In the past decade there has been a massive increase of interest in genealogy due in part from the ready availability of much genealogical data via the web. One of the most important, and freely available, resources of genealogical information is provided by the Church of the Latter Day Saints [1]. The main aim of this project is to develop a system to automate the extraction and facilitate the analysis and visualisation of Mormon GEDCOM [2] data. In particular, the focus will be on Scottish genealogical data. The data will be stored in a format that can be readily used in programs devoted to spatial analysis such as graphical information systems (GIS). The benefits of having information in such a format will appreciated by a large number of fields, e.g. health, history, social science and economics to name just a few. This project will involve building a data harvesting system, developing an ontology for genealogical data and developing a structure in which to store the harvested data (e.g. in semantic web compatible format).

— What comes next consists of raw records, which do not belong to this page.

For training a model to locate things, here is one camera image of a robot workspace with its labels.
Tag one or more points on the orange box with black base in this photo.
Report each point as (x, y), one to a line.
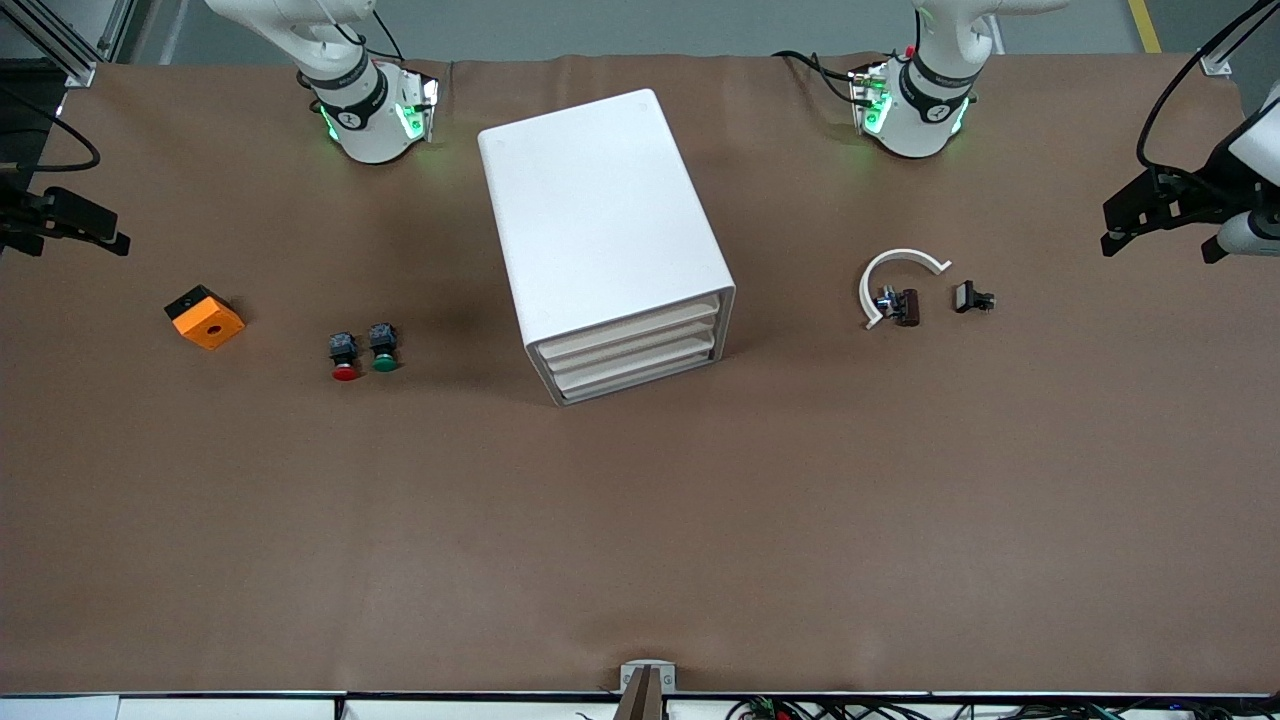
(210, 325)

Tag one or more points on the red mushroom push button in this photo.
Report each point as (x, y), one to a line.
(345, 372)

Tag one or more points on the brown table mat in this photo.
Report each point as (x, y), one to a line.
(640, 550)

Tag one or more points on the dark brown cylindrical component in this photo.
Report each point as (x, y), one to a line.
(908, 306)

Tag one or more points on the aluminium camera post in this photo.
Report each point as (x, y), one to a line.
(645, 700)

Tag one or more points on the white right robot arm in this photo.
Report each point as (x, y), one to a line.
(365, 130)

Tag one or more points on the green mushroom push button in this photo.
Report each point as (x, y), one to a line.
(384, 363)

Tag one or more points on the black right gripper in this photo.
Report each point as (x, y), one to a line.
(22, 219)

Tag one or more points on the aluminium frame profile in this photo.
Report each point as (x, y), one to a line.
(1215, 65)
(78, 74)

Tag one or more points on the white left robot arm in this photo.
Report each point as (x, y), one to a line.
(915, 130)

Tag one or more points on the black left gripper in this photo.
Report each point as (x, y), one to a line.
(1203, 187)

The analysis and visualisation phase of the project aims to build family tree networks from the extracted data in such a way it allows information about the size topology and shape of these trees to be extracted easily. By mapping this information to other data via GIS systems, it can then be put into new contexts. This allows geoscientists to answer question as to how the topology of family trees is affected by environmental issues, wars and epidemics. If you have sufficient time, you may try to answer one such question: “Using data from the Orkney islands, what are the main lines of communications between families on the main and more remote islands (i.e., the connectivity in the network)?” The results of this question could be then displayed on a simple GIS system such as DIY Map [3].